**YOUR TASK**. Looking at each line of the data below, tally those that contain the word "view" and give only the total.

**COLLECTED DATA**.
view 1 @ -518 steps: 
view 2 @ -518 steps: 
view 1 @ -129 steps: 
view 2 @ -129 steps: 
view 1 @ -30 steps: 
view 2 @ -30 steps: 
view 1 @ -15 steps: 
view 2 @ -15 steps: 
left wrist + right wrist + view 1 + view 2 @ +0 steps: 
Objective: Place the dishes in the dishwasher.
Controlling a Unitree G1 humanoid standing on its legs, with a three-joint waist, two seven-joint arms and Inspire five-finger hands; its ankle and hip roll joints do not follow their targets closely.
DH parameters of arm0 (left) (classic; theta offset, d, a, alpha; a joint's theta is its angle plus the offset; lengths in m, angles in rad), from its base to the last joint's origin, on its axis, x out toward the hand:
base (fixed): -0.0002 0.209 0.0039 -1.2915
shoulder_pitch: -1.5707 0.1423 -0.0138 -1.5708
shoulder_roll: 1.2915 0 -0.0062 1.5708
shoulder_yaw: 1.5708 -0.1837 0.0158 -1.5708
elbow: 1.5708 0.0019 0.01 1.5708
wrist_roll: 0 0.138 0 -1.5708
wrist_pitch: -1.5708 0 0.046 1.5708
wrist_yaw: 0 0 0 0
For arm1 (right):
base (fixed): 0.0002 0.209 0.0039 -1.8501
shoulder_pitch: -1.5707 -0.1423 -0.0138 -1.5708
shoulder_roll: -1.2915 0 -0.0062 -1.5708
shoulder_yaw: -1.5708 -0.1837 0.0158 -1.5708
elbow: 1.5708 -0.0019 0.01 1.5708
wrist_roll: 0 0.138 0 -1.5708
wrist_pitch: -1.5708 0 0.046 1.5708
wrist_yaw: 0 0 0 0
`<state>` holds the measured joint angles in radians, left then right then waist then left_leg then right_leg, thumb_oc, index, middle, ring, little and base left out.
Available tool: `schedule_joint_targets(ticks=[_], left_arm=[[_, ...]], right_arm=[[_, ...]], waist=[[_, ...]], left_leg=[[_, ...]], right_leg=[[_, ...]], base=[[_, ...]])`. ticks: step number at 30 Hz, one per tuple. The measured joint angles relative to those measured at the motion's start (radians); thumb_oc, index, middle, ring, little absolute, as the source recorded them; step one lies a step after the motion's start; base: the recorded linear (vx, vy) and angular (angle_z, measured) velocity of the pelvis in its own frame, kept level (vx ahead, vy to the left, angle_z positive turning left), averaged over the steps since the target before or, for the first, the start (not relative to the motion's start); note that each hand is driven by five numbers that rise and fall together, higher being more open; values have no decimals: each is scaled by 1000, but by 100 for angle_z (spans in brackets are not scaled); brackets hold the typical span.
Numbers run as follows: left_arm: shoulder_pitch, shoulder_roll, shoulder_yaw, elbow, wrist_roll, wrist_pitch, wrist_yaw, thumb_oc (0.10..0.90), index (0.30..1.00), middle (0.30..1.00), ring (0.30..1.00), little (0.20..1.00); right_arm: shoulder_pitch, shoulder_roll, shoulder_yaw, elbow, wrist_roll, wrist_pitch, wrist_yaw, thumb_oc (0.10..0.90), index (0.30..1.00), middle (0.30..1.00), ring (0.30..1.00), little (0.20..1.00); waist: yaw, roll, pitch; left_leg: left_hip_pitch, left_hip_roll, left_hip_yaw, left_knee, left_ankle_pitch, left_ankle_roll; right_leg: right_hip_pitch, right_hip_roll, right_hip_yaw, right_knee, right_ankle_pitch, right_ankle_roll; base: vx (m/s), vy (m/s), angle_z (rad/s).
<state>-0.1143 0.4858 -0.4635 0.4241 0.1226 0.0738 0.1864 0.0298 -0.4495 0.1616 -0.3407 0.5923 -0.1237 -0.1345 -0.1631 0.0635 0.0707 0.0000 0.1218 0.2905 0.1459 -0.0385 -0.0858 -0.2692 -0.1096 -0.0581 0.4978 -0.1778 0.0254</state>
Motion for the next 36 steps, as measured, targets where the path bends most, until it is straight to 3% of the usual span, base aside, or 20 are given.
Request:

**TASK ANSWER**. 9